Second, that housing funding, especially rental assistance, needs to be a long term commitment. One of the main things that we need more of in housing in order to improve health is stability. So turning to a funding source for whom housing might be the flavor-of-the-day way to experiment with collaborations is an unhelpful precedent.
Ted Houghton of the Supportive Housing Network of New York told me later he shared these concerns.
They definitely have some ring to them, though I'll say that while the need is so high and the resources so constrained, I wonder if there isn't some way to do it without running into those problems. Gap funding for development, for example, rather than ongoing operating subsidy or rental assistance? What do you think?
I am both an affordable housing professional and licensed NJ Pest Control Applicator. I became one to have the license necessary to treat our own non-profit affordable housing rental properties and transitional housing for the homeless. Over the years I have become increasingly aware of and concerned about the relationship of health and housing. One the poor end of the socio-economic scale, lower income families usually live in the lowest quality housing that is filled with asbestos, lead-based paint, mold, vermin and roaches. There is a critical link between pests dropping feces and rotting carcases and asthma. On the high end of the income scale, kids and adults now drive 99% of the places they go to visit, shop or recreate. We have destroyed the once normal walkable communities where healthy people exercised as a routine part of their daily activities. Video games, television, computers and other sedentary activities have replaced active recreation to the detriment of children and adults. All of this links directly to housing. We need new models and alternatives that can nurture us back to health.

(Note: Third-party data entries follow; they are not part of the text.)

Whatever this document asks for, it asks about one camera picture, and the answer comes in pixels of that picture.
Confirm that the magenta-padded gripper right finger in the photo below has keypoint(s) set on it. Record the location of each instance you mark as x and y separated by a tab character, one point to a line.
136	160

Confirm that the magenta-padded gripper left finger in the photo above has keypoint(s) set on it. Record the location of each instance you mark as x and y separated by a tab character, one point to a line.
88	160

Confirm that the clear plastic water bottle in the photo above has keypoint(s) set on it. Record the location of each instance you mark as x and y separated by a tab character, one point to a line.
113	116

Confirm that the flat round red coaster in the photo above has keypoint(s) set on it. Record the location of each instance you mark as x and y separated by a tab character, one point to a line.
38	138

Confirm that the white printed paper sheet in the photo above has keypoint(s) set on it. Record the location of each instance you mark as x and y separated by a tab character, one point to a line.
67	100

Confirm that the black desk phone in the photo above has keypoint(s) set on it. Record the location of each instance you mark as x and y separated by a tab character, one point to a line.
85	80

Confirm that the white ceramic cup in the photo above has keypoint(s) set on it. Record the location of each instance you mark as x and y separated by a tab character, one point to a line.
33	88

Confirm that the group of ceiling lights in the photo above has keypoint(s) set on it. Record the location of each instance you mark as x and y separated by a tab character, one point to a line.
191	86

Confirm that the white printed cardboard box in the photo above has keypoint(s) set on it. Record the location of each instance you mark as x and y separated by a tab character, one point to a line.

Whlie I greatly appreciate the concerns, I think we really need to separate out the issue of funding from the use of the funds. Advocates are right to want to avoid medicalizing housing models as the solution for affordable housing. However, to decribe money as “Health funds” or “housing funds” is a trap for us as advocates. The evidence that our work can produce improvements in health and sometimes cost savings is incredibly important. For years, we have been rining the same bell— “Housing is a right” or “Fully fund Trust Fund X” without much of a change in either funding levels or getting much closer to providing housing opportunities for all of those that need them. With the link to health outcomes, we can make the case that paying for services, capital, and rental subsidies is an intelligent and cost-effective solutoin. I hope that our emphasis as advocates focuses on the nature of the services or housing and not on the funding source.
I am surprised by the dismissal around the intersection of health and housing especially on leveraging health funds to stabilize housing. I recently heard Nancy Bernstine from the National AIDS Housing Coalition speak about the Evidence-based advocacy for HIV/AIDS housing and there is no doubt that housing saves lives. Her powerpoint from the AIDS Housing conference in Providence was powerful- housing is trreatment. So before talking about the “flavor of the day” in connecting health funding to housing let’s review the evidence with those on the ground.